Kilka lat temu napisałam książkę Opowieści o Czujątkach. Ćwiczenia z empatii dla Dzieci i… Dorosłych. Trafiła ona do przeróżnych miejsc i osób. Dostałam mnóstwo danych od moich Czytelników, że Czujątka – od czasu, gdy w tekście postawiłam ostatnią kropkę – zaczęły żyć własnym życiem, co niezwykle mnie cieszy.
Publikacja ta zawierała pięć baśni o przykrych emocjach: smutku, złości, wstydzie, lęku, a także o odwadze w wykonywaniu marzeń, a bohaterowie książki odkrywali, że uczucia, określane nieraz mianem „negatywnych", są przydatne, gdyż informują o niezaspokojonych potrzebach.
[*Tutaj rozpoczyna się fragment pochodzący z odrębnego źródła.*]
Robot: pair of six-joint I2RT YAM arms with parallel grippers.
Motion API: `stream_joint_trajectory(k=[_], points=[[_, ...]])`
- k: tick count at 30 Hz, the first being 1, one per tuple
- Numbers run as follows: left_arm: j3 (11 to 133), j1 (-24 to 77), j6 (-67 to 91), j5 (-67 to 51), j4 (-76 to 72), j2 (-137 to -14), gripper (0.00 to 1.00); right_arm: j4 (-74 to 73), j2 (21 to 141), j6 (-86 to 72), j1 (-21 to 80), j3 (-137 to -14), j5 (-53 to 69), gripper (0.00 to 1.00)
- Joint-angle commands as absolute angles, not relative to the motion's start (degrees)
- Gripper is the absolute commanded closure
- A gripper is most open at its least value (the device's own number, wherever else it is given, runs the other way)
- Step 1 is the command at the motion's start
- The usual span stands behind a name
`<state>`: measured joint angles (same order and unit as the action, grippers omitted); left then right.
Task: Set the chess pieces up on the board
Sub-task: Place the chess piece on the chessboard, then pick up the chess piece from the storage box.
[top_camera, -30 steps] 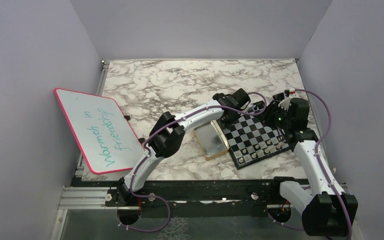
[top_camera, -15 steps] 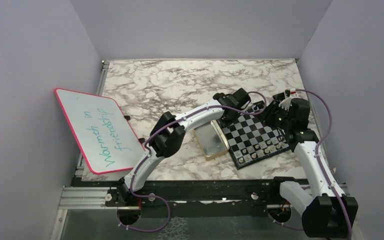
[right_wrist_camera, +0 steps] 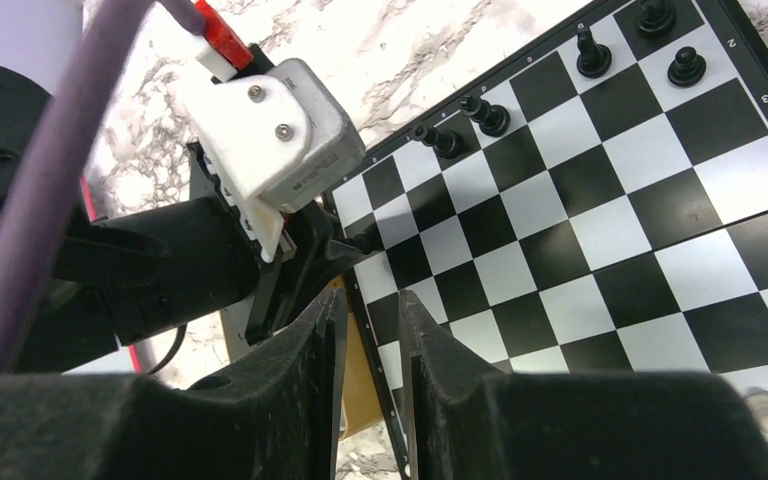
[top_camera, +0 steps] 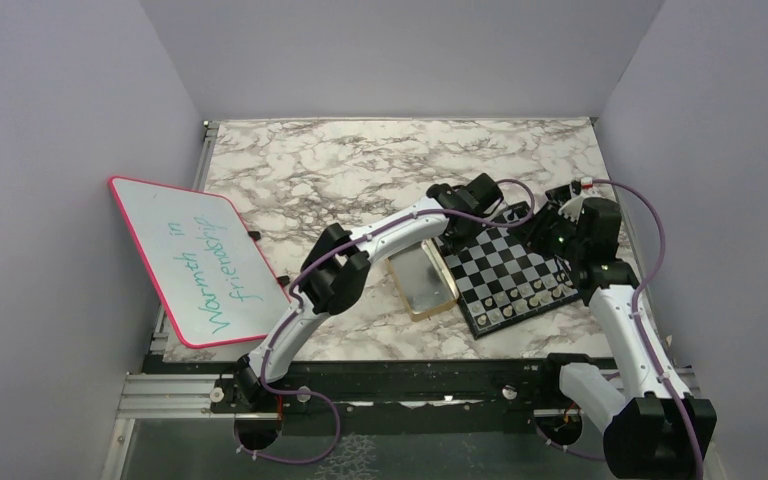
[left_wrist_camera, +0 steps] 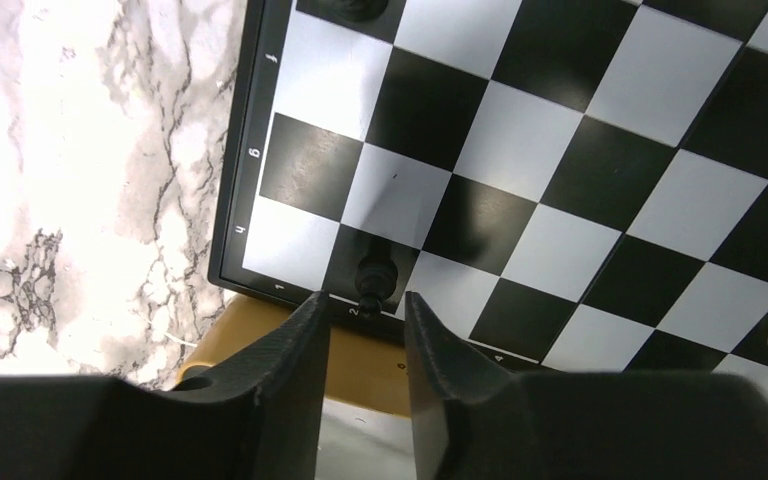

Do każdej baśni dołączyłam scenariusz zajęć psychoedukacyjnych, które miały na celu uświadomienie dzieciom,skomplikowane emocje wcale nie są „złe". Publikacja była asygnowana także dorosłym, aby spróbowali odkryć, jakie emocje i zapotrzebowania niesie dla nich przeżycie dziecka.
Podłożem teoretycznym książki był program Porozumienia bez Przemocy wytwarzany przez Marshalla Rosenberga, który przeciwstawiał się tendencji do moralnej oceny samej emocji, nakłaniając do zastanowienia się nad ukrytymi pod danym uczuciem niezaspokojonymi potrzebami.